- [ACTIVITY]: With the first line below as the start and the line containing "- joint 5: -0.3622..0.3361" as the end, copy every line between them exactly, ends included.

START TASK MATERIAL

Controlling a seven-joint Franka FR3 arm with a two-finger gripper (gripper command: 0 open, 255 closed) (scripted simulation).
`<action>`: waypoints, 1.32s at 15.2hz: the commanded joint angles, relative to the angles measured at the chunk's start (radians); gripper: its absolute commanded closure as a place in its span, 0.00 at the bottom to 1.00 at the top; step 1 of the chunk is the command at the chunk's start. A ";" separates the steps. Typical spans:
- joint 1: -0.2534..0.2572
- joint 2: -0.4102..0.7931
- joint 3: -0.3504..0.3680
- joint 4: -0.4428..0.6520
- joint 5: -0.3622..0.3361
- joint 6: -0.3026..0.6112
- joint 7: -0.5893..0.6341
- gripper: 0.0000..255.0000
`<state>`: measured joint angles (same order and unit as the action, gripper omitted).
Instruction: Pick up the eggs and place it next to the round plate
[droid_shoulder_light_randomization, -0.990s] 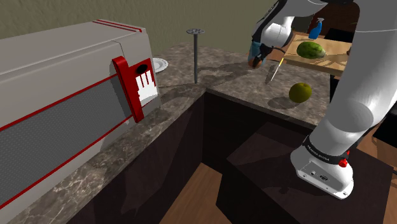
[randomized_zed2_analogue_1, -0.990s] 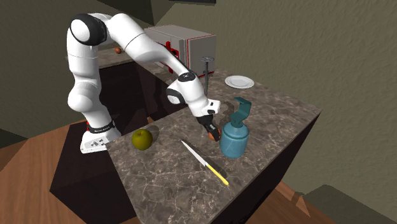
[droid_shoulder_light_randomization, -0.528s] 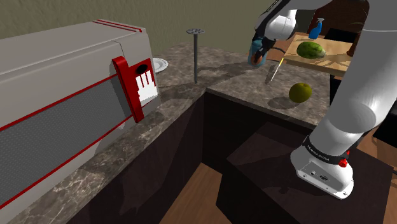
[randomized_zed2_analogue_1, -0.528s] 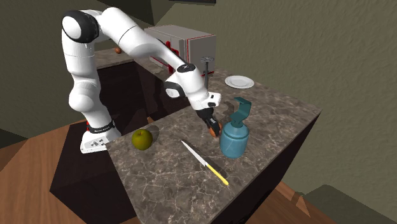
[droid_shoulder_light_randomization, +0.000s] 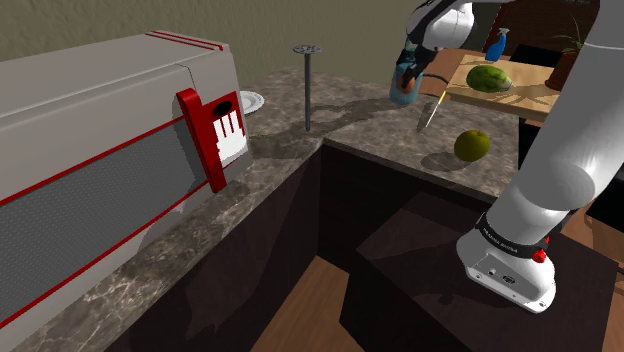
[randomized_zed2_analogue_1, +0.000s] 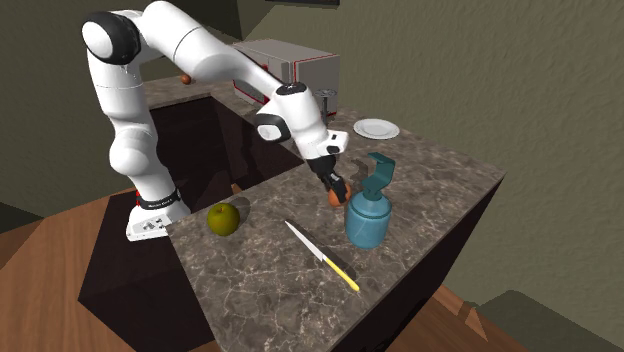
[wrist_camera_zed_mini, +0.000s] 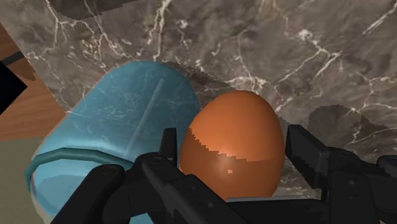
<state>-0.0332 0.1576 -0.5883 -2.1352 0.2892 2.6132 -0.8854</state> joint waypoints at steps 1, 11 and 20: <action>0.005 -0.014 -0.007 0.012 -0.023 -0.023 0.018 1.00; 0.094 -0.061 0.015 0.018 -0.154 -0.052 0.224 1.00; 0.221 -0.024 0.080 0.066 -0.260 -0.064 0.500 1.00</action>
<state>0.1779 0.1145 -0.5161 -2.0893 0.0271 2.5529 -0.4075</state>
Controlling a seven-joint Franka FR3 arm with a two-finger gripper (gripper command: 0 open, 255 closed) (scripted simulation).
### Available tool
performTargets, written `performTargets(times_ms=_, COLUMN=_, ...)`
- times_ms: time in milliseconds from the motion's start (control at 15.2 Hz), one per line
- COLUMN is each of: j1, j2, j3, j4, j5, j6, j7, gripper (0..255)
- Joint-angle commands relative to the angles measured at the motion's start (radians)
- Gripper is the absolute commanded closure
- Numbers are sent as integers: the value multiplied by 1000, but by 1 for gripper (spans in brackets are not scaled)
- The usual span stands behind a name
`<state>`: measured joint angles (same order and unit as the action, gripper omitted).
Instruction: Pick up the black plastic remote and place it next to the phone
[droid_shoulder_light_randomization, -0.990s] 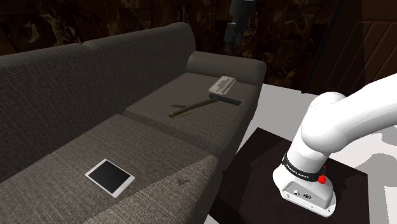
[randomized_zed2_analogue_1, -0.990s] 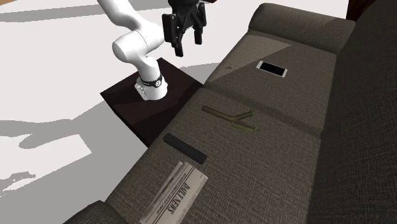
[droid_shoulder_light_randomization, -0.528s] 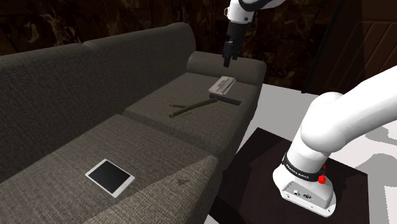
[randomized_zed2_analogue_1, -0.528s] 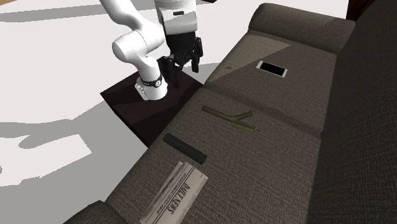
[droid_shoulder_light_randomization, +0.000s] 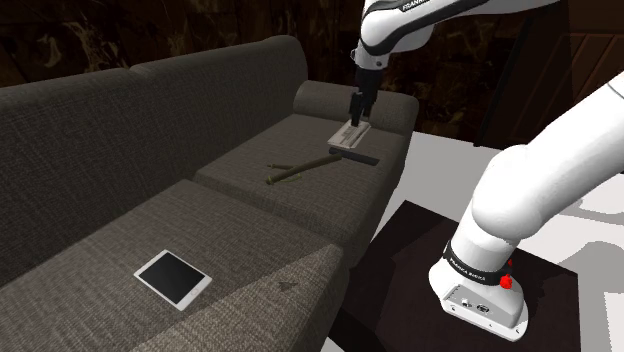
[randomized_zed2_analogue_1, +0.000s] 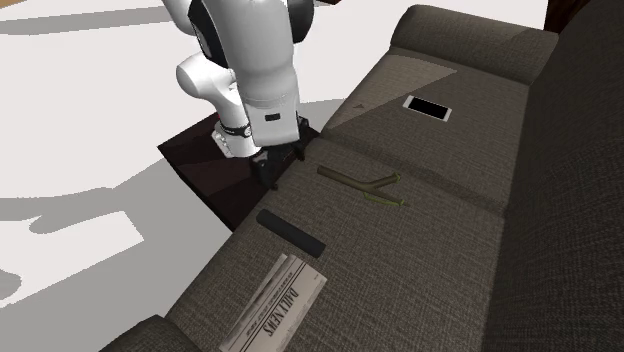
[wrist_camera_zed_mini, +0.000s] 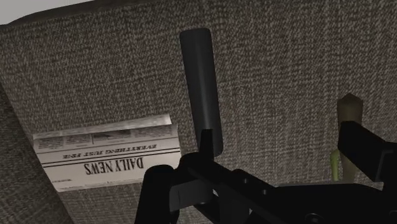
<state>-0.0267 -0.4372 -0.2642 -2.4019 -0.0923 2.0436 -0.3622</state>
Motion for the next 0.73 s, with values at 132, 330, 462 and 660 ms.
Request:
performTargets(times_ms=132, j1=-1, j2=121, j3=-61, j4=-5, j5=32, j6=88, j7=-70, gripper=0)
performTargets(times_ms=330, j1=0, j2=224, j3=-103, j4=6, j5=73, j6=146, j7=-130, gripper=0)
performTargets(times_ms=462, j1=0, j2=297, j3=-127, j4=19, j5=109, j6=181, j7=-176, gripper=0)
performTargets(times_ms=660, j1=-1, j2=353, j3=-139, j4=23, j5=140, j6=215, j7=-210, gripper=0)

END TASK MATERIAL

- [ANSWER]:
Controlling a seven-joint Franka FR3 arm with a two-finger gripper (gripper command: 0 open, 255 closed) (scripted simulation).
`<action>`: waypoints, 1.32s at 15.2hz: the commanded joint angles, relative to the angles measured at the chunk's start (radians); gripper: its absolute commanded closure as a place in its span, 0.00 at the bottom to 1.00 at the top; step 1 of the chunk is the command at the chunk's start. A ";" separates the steps. Typical spans:
- joint 1: -0.2534..0.2572
- joint 2: -0.4102..0.7931
- joint 3: -0.3504..0.3680
- joint 4: -0.4428..0.6520
- joint 5: -0.3622..0.3361

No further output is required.